Where the free plan is enough:

  • Solo freelancers tracking time for their own reference (no client billing)
  • Very small teams (≤5 people) doing internal project time tracking with no client billing needs
  • Teams testing the basic UX before committing to the 14-day all-features trial
  • Internal departments within larger organizations needing basic time visibility without billing (e.g., an internal IT team or HR department tracking time on internal initiatives)

Additional use cases for the free plan may exist beyond those commonly discussed in public reviews, particularly for non-billable internal teams within larger organizations.

Who Everhour Is For (and Not For)

Ideal Users

Persona Why Everhour Fits
Creative & Marketing Agencies Teams billing clients hourly for design, content, campaigns, or consulting work. Everhour converts tracked hours into invoices with minimal friction. Budget alerts prevent scope creep from eroding margins.
Software Development Teams Especially teams using Asana, Jira, Linear, or GitHub. Developers who resist leaving their issue trackers will track consistently when the timer is embedded in their existing tools.
Consulting Firms Management, IT, or specialized consultants. Everhour’s billing rate management, project budgeting, and reporting align closely with how consulting economics work.
Legal Teams Tracking Billable Hours The Asana and Jira integrations mean attorneys and paralegals can track time on matters without leaving their task management workflow.
Small to Mid-Size Teams (5–50 users) Everhour’s simplicity, low setup friction, and flat pricing make it well-suited to teams that don’t need enterprise complexity.
Teams Already on a Supported PM Tool If your team has standardized on Asana, ClickUp, Jira, Monday.com, Trello, Basecamp, or Notion, Everhour is the most natural time tracking addition available.

Less Ideal Users

Persona Why Everhour May Not Fit
Field Service Teams Without GPS tracking, geofencing, or clock-in kiosks, Everhour is unsuitable for construction, logistics, healthcare field workers, or any location-dependent team.
Teams with Android-Heavy Device Policies The absence of an Android app is a hard blocker for many mobile-first teams.
Very Small Teams (1–4 users) on a Budget The 5-seat minimum on the paid plan makes Everhour comparatively expensive. actiTIME (no seat minimum) or Clockify (unlimited free users) may be better fits.
Teams Needing Automated Background Tracking If the goal is passive productivity monitoring – understanding where time goes without active tracking – Everhour is the wrong tool. TimeCamp, RescueTime, or Time Doctor are better alternatives.
Organizations Requiring On-Premises Deployment Everhour is cloud-only. Teams with strict data residency requirements or security policies should evaluate actiTIME’s self-hosted option instead.
Large Enterprises Needing Compliance Tooling Everhour lacks comprehensive audit trail exports, formal compliance certifications, and advanced data governance features expected by regulated enterprises.

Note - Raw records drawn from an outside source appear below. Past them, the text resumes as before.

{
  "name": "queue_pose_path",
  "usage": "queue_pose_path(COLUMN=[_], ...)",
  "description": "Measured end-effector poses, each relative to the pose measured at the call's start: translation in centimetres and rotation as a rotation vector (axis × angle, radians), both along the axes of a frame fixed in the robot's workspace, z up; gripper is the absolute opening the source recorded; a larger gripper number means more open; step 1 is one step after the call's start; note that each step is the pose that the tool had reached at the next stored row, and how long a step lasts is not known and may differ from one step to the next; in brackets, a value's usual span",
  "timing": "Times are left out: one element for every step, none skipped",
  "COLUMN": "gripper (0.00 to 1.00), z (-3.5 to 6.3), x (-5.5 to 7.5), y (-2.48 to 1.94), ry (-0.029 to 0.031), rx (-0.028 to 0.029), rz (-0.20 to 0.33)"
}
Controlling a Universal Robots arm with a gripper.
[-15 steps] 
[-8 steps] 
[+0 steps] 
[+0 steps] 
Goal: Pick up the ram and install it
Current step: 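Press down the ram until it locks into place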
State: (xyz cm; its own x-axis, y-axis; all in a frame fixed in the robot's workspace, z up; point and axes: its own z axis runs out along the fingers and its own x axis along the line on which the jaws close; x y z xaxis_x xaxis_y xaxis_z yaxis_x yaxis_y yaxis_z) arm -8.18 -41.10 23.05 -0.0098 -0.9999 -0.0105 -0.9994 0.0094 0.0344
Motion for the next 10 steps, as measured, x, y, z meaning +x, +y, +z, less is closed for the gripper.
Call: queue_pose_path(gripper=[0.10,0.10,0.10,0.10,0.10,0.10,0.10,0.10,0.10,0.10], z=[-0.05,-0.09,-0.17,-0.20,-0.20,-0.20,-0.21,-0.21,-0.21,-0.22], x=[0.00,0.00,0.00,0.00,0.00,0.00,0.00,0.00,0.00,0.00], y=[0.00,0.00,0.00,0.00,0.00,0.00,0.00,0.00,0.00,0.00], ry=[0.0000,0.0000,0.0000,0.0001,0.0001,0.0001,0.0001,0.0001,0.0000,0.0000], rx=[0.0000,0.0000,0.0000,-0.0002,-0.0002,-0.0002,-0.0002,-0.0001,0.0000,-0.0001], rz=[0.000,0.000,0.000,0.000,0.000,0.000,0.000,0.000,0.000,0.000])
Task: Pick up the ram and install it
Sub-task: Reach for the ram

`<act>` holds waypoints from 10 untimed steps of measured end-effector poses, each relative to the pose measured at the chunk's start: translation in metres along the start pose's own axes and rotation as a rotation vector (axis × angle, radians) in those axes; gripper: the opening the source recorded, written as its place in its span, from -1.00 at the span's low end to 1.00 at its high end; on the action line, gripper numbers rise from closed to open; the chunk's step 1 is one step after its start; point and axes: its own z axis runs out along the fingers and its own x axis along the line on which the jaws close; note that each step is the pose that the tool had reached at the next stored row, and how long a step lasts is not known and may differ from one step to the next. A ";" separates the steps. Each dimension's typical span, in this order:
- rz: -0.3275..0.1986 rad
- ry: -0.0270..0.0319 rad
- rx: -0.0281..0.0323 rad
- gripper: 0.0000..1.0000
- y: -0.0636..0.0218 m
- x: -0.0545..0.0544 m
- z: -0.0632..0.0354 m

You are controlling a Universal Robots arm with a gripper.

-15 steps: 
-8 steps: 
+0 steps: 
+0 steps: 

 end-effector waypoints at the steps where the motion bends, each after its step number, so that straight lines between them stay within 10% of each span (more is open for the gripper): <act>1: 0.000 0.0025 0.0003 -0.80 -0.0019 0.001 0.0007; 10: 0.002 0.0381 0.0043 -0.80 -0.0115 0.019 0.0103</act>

Edge case: Hybrid teams that split between desk-based and field work may be able to use Everhour for the office component with a separate clock-in solution for field hours, though this adds operational complexity.

Conclusion & Final Scorecard

Everhour is not a tool that tries to do everything. It is a tool that does a focused set of things exceptionally well: embedding time tracking into project management workflows, surfacing budget and billing data in real time, and making it easy to turn tracked time into professional invoices.

For the right team – an agency, consultancy, software team, or professional services firm using Asana, ClickUp, Jira, or any of Everhour’s natively integrated tools, it is among the best options available at its price point.

For field teams, Android-heavy organizations, very small teams on tight budgets, or anyone needing automated background tracking, there are better alternatives.

The pricing model is refreshingly simple. The integration quality is genuinely industry-leading. The gaps are real but not dealbreakers for Everhour’s core audience.